_Given information_.
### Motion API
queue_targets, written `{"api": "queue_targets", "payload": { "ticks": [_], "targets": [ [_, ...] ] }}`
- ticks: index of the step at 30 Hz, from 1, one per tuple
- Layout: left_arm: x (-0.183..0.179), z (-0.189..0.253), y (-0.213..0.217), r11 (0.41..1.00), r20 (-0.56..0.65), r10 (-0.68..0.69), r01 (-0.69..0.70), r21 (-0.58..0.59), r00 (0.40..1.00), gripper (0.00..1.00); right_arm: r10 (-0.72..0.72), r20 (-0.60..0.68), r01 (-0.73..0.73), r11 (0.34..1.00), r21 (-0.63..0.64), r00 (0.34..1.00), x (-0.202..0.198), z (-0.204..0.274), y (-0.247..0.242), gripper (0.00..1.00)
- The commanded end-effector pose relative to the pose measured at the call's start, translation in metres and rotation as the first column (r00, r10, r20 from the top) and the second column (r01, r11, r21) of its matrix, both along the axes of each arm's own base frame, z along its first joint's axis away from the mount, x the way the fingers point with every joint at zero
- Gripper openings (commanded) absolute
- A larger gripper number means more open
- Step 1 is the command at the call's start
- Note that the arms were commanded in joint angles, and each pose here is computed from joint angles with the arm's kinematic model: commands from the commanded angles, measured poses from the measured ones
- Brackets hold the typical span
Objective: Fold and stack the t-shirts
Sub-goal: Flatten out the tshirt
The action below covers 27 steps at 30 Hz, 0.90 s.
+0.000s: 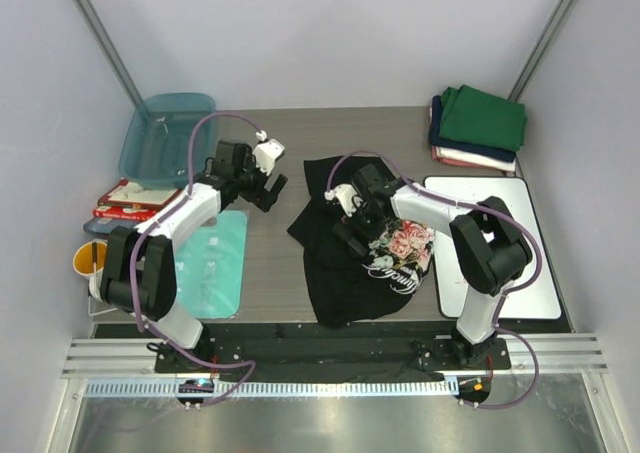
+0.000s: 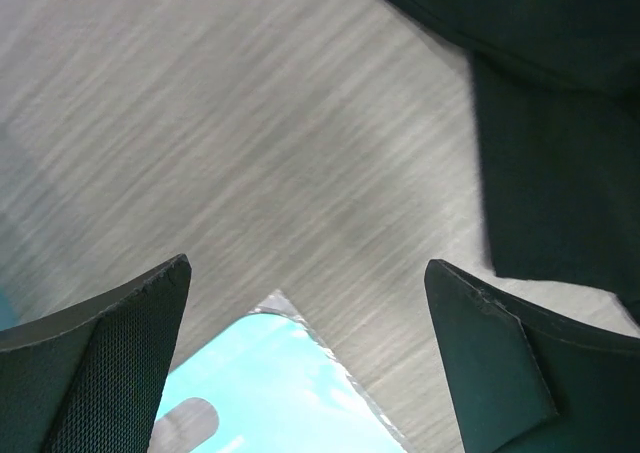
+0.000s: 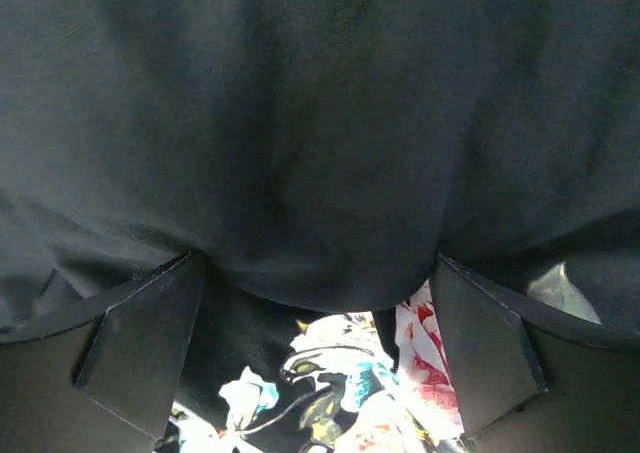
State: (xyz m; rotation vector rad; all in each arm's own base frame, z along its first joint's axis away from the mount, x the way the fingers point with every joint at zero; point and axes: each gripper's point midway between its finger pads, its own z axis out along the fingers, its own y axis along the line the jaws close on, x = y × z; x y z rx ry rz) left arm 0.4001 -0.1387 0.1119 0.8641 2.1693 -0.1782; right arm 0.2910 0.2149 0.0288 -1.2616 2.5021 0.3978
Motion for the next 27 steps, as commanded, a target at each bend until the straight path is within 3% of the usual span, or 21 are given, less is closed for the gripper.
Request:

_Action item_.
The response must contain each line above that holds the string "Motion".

_Answer for the task_.
### Motion API
Motion for the next 27 steps, as commanded, a target at each bend until the straight path is within 3% of the usual span, or 21 are given, less is closed for the gripper.

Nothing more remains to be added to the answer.